EXERCISE AIM
Select all lines holding the word "find" from the entries that follow.

Records from a data source:
################

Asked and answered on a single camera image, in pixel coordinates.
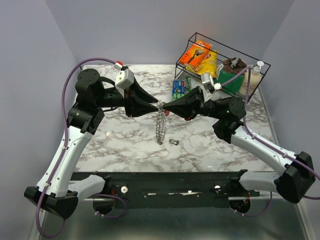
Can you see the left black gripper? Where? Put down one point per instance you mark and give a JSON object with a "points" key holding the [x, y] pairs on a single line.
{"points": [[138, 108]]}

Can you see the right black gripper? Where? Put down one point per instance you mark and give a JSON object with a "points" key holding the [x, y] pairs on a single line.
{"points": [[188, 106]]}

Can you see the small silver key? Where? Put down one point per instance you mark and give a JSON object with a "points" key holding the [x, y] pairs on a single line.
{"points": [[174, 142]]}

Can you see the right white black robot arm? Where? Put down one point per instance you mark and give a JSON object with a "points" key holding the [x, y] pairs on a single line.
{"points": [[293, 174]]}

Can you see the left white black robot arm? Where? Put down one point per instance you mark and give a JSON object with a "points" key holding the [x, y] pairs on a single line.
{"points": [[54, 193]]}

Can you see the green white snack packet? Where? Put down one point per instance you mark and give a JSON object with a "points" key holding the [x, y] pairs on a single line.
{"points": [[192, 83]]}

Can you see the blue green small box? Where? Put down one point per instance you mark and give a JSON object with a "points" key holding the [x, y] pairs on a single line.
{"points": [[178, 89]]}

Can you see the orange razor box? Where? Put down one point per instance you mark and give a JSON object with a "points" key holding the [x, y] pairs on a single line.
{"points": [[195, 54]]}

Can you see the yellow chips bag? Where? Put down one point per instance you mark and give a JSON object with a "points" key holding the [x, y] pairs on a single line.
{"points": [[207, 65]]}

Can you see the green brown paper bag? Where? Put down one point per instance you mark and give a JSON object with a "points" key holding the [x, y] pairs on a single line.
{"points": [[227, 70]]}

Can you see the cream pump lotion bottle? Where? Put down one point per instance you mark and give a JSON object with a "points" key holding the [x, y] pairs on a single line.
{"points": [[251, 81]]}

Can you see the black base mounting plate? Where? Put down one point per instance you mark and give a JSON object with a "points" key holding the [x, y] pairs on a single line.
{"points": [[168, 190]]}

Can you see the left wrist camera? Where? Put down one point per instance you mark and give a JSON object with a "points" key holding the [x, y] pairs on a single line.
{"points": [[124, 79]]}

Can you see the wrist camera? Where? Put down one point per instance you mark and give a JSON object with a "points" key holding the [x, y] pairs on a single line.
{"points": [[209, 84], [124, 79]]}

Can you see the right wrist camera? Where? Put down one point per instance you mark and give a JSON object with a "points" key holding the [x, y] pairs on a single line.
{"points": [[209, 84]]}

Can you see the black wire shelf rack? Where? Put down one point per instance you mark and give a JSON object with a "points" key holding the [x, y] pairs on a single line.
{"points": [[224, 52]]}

################

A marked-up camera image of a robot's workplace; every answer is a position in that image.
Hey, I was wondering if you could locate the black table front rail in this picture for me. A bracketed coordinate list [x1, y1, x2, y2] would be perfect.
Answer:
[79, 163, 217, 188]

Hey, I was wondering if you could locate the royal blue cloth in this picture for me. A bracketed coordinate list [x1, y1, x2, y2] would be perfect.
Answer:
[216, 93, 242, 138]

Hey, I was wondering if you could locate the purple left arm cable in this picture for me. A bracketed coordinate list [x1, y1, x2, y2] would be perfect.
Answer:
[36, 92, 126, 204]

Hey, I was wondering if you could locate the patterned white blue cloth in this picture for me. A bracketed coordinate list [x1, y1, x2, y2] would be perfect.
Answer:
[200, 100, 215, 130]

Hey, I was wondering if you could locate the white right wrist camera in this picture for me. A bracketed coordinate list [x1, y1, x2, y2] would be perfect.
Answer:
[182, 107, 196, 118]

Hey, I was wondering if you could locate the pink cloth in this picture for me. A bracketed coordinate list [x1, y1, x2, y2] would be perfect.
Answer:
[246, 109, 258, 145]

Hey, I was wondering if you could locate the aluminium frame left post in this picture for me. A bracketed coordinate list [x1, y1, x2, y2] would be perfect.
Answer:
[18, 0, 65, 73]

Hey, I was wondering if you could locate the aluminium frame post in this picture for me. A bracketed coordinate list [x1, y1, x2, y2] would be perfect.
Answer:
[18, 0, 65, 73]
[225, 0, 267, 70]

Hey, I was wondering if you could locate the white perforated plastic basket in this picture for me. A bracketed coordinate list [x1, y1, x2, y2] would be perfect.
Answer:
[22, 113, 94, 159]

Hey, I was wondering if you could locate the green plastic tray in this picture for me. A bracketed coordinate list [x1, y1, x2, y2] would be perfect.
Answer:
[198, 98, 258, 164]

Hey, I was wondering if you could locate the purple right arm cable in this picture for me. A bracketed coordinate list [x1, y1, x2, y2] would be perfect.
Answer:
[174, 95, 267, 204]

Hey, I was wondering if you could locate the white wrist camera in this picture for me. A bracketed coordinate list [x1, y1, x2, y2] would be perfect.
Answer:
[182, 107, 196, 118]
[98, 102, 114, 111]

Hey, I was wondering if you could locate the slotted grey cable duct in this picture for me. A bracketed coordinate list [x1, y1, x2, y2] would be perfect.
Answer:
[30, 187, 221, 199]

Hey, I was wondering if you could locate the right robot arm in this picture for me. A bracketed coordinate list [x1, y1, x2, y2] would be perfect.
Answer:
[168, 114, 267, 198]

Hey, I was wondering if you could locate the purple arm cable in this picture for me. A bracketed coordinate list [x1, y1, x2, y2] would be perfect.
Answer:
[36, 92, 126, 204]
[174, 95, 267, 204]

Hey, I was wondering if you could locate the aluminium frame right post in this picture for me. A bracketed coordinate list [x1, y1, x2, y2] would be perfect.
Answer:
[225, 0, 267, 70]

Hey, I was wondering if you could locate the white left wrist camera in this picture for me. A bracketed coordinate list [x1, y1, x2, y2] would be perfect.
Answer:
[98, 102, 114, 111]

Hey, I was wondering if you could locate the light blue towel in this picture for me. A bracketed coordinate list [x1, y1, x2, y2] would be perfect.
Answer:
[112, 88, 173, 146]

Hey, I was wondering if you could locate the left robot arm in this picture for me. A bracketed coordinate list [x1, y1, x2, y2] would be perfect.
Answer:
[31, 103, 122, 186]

################

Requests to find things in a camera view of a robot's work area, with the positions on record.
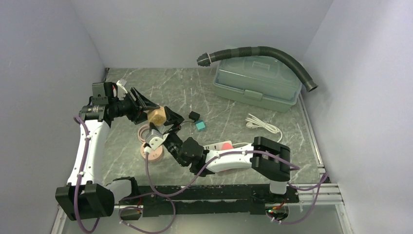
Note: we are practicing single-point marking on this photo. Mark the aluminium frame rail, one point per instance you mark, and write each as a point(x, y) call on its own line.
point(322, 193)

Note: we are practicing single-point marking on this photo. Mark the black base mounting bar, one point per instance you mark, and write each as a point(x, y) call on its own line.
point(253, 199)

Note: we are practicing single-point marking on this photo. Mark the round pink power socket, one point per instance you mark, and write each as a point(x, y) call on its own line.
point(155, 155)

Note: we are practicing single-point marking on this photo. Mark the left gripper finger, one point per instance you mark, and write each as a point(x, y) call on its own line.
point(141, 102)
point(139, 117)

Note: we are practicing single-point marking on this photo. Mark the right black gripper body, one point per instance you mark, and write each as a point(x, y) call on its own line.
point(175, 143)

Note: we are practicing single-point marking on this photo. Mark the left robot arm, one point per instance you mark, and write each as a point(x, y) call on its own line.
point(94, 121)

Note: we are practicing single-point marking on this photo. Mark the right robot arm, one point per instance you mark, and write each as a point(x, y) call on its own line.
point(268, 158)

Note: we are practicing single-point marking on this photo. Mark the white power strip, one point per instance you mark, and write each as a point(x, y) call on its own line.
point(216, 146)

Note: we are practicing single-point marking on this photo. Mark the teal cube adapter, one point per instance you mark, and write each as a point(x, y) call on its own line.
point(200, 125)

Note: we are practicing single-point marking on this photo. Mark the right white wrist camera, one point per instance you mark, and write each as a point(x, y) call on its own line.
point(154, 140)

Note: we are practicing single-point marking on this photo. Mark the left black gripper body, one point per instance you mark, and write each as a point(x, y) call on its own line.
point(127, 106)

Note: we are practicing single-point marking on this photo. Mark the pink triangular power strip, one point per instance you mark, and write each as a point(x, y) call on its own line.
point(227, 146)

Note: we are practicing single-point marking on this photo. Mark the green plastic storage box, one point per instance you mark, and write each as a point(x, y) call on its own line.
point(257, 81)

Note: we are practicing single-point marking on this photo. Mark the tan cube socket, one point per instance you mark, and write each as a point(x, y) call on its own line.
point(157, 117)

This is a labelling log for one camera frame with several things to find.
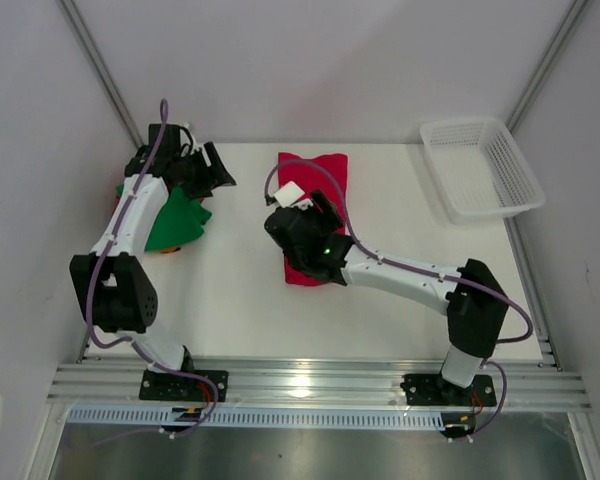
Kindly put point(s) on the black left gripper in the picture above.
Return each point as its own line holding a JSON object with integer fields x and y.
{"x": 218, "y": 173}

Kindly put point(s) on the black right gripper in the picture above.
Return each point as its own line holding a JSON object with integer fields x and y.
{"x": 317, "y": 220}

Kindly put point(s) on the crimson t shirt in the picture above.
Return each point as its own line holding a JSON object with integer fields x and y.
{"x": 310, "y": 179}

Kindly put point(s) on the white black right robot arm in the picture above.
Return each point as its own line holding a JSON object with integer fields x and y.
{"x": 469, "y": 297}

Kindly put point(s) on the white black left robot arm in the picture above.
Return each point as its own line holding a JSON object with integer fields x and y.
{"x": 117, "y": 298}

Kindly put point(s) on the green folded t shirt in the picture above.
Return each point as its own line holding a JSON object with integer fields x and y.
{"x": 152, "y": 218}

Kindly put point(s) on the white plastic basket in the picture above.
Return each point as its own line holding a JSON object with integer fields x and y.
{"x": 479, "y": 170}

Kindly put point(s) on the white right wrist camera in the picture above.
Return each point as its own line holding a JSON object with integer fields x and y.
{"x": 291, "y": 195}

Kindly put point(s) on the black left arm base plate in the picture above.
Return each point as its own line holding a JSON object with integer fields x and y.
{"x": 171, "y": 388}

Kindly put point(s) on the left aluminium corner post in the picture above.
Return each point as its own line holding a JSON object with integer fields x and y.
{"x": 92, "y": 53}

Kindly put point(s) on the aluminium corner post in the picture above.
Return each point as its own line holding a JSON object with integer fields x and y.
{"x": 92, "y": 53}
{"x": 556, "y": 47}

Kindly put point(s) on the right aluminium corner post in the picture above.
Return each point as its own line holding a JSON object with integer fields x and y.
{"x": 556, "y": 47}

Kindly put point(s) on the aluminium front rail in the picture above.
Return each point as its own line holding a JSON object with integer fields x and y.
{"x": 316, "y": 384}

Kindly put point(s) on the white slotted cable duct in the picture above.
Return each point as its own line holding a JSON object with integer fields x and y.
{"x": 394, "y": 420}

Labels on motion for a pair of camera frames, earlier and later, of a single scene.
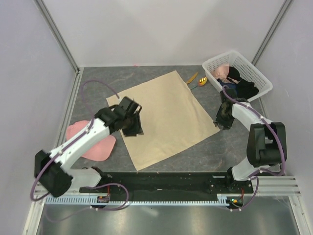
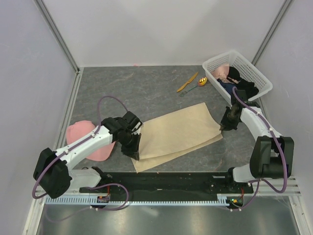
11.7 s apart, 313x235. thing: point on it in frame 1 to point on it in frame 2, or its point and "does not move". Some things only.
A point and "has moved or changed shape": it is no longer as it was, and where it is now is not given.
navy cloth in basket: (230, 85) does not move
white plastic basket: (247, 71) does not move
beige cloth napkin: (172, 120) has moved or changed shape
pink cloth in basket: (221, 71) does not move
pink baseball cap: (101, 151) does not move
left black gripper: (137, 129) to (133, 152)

################

RESPONSE TO THE TASK
Requests to find things in a camera view of a robot's work area, with the positions on record.
This is a labelling log for one camera frame with several things to find.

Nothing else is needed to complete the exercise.